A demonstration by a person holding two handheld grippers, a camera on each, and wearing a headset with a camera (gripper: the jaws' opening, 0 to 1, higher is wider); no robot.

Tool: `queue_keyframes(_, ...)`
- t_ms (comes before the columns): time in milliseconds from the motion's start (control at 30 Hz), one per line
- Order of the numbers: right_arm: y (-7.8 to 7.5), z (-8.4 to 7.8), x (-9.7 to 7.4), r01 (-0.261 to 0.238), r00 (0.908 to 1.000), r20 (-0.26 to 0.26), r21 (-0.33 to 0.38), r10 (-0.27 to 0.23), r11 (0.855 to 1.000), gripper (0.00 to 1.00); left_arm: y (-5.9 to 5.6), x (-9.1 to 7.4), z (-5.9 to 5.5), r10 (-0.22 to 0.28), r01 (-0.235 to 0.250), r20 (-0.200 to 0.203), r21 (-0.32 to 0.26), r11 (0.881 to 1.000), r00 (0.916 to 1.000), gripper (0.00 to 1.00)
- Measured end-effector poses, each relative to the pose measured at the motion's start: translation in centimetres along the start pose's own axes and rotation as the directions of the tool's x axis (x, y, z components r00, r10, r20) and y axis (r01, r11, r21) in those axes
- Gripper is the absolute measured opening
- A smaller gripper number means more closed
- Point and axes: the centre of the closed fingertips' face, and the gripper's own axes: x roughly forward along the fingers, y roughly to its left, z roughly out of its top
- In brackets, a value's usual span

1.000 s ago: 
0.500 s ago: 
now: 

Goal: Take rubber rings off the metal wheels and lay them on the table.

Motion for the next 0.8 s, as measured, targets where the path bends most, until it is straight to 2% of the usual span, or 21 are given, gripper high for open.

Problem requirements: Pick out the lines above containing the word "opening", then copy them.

Response below:
A demonstration by a person holding two handheld grippers, a camera on each, and wearing a headset with a camera (gripper: the jaws' opening, 0 to 1, higher is wider); no robot.
- Gripper is the absolute measured opening

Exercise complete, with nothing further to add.